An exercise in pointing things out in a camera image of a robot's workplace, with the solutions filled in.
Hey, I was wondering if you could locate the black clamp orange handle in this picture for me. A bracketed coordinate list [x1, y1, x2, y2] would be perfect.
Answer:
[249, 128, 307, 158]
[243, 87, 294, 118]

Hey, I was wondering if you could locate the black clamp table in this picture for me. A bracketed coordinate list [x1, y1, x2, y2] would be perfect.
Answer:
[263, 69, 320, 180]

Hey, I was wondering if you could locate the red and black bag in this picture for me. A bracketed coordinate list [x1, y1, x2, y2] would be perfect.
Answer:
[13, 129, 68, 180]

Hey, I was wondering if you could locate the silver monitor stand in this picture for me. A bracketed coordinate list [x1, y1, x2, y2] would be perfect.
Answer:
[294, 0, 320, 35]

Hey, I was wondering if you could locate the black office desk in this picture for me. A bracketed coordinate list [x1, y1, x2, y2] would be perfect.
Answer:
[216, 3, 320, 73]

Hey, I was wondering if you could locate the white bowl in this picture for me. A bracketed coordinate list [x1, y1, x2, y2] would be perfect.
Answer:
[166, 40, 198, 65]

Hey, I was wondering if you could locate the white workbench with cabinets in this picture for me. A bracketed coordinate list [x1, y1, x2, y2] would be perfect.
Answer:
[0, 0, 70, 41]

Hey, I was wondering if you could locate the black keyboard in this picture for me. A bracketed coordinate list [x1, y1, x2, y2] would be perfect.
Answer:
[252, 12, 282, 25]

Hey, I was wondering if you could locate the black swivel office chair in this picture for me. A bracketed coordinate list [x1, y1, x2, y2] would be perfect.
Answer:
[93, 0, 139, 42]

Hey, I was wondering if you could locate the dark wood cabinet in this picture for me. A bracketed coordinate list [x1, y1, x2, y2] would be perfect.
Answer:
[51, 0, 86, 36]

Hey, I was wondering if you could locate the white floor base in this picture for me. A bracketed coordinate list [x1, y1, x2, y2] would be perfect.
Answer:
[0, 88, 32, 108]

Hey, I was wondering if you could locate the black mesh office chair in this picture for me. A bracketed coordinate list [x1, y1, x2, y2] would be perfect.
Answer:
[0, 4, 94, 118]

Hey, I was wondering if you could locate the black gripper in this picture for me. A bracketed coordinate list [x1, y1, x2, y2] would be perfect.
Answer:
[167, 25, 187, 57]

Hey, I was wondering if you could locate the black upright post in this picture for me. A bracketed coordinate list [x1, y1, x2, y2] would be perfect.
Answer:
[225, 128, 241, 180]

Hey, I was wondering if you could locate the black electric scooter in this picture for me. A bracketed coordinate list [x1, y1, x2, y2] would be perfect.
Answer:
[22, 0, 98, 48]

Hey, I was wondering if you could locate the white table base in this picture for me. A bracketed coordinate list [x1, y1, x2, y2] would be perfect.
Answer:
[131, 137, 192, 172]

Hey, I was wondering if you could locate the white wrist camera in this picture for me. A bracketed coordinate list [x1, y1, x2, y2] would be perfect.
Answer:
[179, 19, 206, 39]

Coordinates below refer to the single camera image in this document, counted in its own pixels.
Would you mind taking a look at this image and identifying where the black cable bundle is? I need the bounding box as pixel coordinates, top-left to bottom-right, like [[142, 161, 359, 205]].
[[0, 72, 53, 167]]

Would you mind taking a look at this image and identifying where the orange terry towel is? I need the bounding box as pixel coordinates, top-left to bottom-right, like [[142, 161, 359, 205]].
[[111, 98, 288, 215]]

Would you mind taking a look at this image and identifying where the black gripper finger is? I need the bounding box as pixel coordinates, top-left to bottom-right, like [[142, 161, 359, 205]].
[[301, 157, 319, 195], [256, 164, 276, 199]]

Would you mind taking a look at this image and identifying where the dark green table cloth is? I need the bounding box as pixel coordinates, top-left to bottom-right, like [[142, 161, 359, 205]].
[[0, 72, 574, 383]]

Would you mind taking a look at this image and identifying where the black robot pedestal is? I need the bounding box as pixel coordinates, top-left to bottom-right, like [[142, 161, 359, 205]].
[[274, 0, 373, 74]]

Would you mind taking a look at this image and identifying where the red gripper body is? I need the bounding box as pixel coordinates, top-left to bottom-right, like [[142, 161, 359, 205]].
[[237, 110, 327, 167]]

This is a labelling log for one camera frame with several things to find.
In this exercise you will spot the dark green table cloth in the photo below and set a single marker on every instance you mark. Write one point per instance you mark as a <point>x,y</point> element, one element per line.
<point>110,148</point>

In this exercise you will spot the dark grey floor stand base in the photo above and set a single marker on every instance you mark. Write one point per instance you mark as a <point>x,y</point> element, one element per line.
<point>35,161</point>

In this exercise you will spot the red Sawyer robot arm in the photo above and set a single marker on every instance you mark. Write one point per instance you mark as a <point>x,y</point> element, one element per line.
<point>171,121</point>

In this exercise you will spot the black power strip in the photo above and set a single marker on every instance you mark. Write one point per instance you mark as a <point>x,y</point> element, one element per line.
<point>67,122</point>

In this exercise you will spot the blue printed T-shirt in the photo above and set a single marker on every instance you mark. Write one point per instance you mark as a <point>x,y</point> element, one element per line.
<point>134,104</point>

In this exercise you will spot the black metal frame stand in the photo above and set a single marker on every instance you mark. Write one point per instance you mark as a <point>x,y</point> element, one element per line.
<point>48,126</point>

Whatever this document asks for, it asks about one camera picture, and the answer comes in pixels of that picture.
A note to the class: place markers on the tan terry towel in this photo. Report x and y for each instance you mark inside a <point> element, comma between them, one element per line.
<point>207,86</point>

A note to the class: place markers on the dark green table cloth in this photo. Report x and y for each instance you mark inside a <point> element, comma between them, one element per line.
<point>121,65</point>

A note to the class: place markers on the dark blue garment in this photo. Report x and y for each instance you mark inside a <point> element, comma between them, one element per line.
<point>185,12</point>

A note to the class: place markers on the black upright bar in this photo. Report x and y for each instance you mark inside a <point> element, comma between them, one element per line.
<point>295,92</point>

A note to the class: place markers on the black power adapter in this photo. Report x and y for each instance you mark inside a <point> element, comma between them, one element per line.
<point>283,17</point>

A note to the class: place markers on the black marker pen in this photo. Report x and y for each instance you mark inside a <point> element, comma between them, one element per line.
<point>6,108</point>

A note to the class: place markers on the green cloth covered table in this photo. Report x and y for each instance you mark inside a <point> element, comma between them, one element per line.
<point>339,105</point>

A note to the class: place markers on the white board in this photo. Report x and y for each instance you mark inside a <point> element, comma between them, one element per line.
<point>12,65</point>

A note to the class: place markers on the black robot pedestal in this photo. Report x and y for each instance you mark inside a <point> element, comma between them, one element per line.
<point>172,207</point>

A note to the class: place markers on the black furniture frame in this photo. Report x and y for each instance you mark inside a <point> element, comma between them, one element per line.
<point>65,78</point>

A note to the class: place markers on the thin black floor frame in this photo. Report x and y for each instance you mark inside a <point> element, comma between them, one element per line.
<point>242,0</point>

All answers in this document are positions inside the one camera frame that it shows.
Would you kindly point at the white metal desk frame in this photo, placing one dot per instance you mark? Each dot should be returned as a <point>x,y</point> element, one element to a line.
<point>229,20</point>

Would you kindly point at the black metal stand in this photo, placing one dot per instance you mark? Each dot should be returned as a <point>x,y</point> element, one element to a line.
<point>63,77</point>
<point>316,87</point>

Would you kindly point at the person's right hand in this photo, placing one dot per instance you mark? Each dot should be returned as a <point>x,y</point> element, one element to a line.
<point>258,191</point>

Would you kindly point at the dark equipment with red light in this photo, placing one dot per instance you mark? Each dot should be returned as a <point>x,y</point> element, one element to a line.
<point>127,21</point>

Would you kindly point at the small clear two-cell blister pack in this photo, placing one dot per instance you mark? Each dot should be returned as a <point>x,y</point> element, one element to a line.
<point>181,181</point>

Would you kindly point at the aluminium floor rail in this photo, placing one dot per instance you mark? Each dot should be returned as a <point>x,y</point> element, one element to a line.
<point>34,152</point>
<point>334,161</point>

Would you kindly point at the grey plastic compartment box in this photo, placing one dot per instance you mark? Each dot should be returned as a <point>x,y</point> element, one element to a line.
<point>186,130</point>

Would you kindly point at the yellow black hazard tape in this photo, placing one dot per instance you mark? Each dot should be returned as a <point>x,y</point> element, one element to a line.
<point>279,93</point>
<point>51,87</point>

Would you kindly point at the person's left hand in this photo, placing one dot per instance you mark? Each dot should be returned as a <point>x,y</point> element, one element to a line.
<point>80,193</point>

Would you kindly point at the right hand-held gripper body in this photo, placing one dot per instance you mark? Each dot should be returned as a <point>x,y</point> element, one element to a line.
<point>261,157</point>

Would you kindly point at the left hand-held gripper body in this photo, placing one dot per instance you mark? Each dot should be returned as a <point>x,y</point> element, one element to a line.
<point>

* PROBLEM REQUIREMENTS
Each line of the records with the word "floor" in it is to be copied.

* RESPONSE BELOW
Hey, I was wondering if you could locate the white floor base in this picture for me. A bracketed coordinate list [x1, y1, x2, y2] would be perfect.
In this exercise you will spot the dark grey floor stand base in the photo above and set a single marker on every instance you mark. Write one point per instance you mark as a <point>x,y</point> element, one element per line.
A note to the class: place markers on the thin black floor frame in this photo. Report x and y for each instance you mark inside a <point> element, comma between them, one element per line.
Would you kindly point at the aluminium floor rail in this photo, placing one dot per instance you mark? Each dot should be returned as a <point>x,y</point> element, one element to a line.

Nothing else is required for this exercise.